Häuser im Vogtland am erschwinglichsten
Dort müssen Familien im Schnitt 22 Prozent des Einkommens eines Modellhaushalts mit zwei Kindern für ein typisches Einfamilienhaus aufbringen (Stand: Juni 2026). Knapp dahinter folgen die Landkreise Zwickau und Görlitz, dort sind es 23 Prozent.
Im bundesweiten Vergleich kommt das Vogtland mit einem Indexwert von 159 auf Platz 17 von 400. Der Index setzt die monatliche Kreditrate für ein typisches Einfamilienhaus ins Verhältnis zum Einkommen eines Modellhaushalts mit zwei Kindern.
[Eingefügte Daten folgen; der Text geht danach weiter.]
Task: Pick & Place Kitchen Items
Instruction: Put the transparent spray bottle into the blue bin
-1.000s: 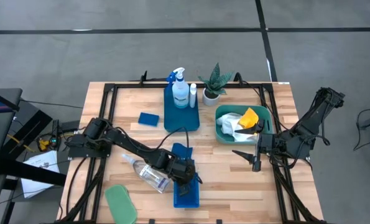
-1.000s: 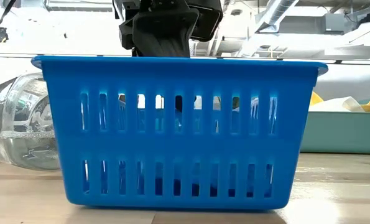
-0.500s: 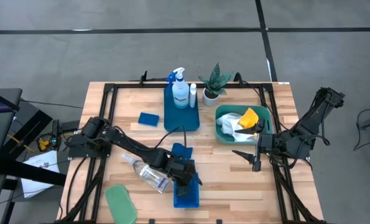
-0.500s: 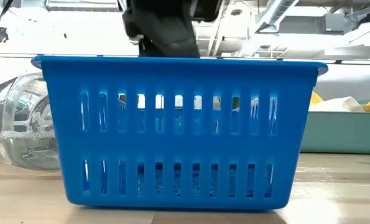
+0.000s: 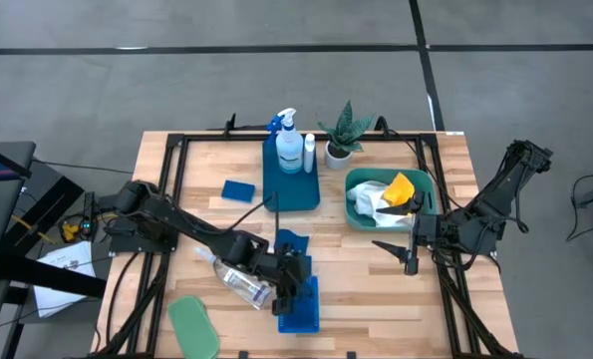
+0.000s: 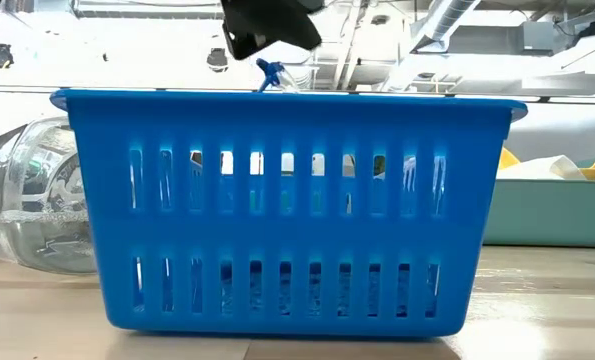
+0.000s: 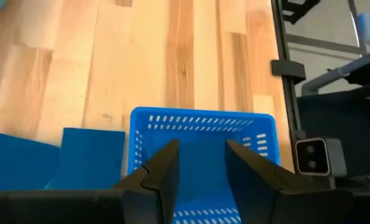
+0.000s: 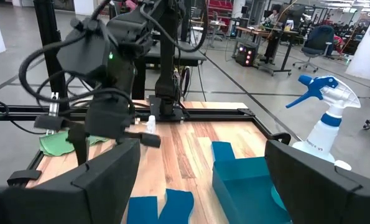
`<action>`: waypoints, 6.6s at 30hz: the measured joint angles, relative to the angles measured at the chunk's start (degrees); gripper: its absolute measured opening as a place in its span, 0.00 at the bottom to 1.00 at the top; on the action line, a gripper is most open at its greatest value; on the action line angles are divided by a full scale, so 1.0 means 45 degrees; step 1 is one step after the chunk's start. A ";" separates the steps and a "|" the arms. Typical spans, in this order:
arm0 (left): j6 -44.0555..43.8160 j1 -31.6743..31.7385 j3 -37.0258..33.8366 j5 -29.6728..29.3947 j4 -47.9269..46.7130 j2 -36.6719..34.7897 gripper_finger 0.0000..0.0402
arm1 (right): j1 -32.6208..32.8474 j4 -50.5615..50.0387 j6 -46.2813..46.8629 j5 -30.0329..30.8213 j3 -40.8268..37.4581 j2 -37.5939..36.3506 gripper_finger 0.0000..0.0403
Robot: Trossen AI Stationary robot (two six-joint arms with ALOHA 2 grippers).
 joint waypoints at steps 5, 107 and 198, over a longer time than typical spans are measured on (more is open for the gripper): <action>0.0229 0.0000 0.0000 -0.0046 -0.0455 -0.0621 0.31 | 0.0000 -0.0008 0.0000 0.0000 0.0000 0.0001 0.83; -0.9129 -0.1875 -0.6316 -0.3371 -0.8318 -0.5702 0.06 | 0.0000 -0.0274 0.0529 0.0005 -0.0005 0.0003 0.83; -0.2979 0.2227 -1.0015 0.0055 0.2270 -0.8441 0.45 | -0.0010 -0.0420 0.0545 0.0005 -0.0005 0.0008 0.83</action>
Als tragbar gelten im «Erschwinglichkeitsindex» monatliche Ausgaben für die Immobilie von bis zu 35 Prozent des Nettoeinkommens, im Index markiert durch die Zahl 100. Je weiter der Index unter 100 liegt, desto weniger erschwinglich, je höher über 100, desto eher leistbar.